Four AI governance questions your data catalog cannot answer
At a regulated financial institution, an employee used an AI agent to generate a summary for a regulatory attestation. The agent pulled from a corpus of internal documents, produced a plausible answer, and the employee copied it into the filing. No one verified which documents the agent accessed, whether any were draft or deprecated, or whether the output contained information derived from restricted datasets. Tina Chace, VP of Product Management at Solidatus, has seen this pattern across multiple institutions. “The result is generated by an agent. It should be double-checked, but they then insert the result into their attestation, bypassing the necessary double-checking.

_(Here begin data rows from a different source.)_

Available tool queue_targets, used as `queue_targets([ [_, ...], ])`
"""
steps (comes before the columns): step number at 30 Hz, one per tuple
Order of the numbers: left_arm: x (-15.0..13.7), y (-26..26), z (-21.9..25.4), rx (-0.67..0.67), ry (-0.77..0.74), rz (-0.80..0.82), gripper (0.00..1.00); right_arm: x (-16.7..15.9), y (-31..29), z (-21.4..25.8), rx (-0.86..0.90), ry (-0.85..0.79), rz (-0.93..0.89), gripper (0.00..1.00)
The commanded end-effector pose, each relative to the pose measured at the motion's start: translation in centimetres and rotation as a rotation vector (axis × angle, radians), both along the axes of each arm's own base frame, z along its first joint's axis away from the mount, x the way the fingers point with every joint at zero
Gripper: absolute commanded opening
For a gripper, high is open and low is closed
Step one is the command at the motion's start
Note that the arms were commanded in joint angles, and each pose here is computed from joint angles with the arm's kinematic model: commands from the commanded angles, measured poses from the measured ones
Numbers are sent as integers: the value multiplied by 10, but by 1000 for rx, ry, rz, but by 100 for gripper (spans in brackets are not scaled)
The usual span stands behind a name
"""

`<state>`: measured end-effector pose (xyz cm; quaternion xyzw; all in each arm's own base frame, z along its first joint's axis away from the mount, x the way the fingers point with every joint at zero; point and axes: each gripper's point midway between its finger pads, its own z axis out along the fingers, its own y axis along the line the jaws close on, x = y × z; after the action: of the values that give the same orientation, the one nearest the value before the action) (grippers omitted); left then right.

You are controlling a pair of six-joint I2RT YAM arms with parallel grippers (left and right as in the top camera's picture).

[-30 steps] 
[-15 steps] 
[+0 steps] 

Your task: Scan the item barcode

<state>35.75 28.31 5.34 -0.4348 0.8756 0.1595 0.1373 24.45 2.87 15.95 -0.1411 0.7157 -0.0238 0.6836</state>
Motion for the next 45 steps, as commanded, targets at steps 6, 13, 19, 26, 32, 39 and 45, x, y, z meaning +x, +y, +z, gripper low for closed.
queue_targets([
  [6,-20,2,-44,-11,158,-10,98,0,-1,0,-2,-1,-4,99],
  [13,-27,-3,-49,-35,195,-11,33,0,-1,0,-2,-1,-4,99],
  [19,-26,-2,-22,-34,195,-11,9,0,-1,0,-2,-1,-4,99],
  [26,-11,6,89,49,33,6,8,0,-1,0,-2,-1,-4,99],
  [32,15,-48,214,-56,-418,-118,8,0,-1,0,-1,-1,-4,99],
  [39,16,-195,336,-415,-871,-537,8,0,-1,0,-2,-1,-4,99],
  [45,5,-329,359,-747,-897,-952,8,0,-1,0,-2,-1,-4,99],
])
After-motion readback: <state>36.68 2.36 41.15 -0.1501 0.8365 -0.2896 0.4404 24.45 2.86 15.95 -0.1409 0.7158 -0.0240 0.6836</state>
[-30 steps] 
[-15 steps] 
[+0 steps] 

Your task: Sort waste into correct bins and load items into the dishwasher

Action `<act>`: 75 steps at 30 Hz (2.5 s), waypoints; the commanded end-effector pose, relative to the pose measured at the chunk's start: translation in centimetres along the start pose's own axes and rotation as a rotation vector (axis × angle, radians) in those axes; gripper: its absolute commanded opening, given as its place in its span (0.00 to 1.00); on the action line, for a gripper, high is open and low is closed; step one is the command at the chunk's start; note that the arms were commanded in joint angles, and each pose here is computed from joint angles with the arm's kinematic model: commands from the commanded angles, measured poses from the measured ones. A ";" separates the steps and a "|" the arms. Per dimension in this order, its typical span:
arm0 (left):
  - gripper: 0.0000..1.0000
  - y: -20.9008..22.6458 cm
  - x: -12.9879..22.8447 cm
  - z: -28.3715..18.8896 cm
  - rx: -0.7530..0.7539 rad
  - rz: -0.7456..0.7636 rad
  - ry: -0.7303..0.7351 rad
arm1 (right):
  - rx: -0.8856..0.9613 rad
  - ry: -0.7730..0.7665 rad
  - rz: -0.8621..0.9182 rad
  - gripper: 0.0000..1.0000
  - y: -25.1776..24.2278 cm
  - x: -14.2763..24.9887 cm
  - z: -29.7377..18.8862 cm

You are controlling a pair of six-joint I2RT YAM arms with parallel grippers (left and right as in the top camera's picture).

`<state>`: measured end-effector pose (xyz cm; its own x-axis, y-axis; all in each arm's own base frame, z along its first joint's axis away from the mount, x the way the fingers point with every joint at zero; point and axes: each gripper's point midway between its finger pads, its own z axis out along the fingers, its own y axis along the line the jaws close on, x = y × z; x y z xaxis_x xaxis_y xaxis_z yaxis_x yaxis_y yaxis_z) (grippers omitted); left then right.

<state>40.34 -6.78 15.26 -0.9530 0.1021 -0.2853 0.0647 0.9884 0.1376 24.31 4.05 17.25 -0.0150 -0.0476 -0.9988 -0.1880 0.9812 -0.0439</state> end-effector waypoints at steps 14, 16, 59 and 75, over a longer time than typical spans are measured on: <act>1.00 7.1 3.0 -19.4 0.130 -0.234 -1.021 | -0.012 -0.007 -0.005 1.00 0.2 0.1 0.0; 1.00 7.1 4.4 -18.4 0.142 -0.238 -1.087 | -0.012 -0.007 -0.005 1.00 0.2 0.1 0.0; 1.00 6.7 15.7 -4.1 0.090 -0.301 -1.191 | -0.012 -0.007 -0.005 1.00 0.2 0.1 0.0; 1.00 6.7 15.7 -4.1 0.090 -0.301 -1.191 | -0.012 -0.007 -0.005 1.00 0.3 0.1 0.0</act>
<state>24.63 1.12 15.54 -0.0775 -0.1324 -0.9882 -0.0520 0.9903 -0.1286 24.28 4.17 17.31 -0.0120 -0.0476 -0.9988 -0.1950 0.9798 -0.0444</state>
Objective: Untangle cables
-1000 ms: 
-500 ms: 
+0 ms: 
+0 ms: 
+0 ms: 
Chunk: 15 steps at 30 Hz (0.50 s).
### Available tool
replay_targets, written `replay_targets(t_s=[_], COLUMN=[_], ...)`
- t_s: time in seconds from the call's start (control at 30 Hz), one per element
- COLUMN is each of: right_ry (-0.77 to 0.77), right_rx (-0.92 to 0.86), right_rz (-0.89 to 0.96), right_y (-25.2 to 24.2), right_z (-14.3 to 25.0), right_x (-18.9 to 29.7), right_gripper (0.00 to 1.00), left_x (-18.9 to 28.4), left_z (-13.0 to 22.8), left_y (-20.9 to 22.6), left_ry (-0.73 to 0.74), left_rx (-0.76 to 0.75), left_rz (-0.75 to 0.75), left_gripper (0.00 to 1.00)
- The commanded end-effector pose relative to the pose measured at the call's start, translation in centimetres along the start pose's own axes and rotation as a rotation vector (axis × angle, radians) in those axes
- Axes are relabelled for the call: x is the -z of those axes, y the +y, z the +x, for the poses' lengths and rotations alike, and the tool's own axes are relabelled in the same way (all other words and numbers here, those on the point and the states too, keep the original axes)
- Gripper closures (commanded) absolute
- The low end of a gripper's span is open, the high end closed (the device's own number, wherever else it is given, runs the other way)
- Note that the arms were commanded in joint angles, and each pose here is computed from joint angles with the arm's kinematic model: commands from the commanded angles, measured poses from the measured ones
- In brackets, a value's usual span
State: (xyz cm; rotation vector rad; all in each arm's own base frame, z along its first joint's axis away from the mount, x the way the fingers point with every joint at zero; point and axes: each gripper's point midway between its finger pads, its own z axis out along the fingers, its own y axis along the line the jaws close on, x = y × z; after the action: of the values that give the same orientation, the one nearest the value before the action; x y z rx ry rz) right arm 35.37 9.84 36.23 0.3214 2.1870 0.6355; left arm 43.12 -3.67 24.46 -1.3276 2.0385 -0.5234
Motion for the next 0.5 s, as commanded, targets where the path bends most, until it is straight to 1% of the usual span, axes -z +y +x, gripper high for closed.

That’s kind of the scary stuff that happens now.” According to a Delinea survey, 44% of organizations struggle with business units deploying AI solutions without involving IT or security teams, which means scenarios like this are playing out in environments where no one is monitoring the data supply chain.1
The scale of AI adoption makes that governance gap consequential. Gallup found that 45% of U.S. employees now use AI at work, rising to 58% in financial services.2 IBM’s 2025 Cost of a Data Breach Report found that 97% of organizations reporting AI-related security incidents lacked proper AI access controls, and 63% had no AI governance policies in place.3 The tools most organizations rely on to manage their data were not designed for this. Data catalogs solved a genuine problem by enabling enterprises to discover, classify, and assign ownership to data assets. Those investments continue to deliver value for search, documentation, and stewardship. But a catalog tells you what data you have. It was never built to answer what an AI system did with that data, which version it retrieved, or where the output ended up.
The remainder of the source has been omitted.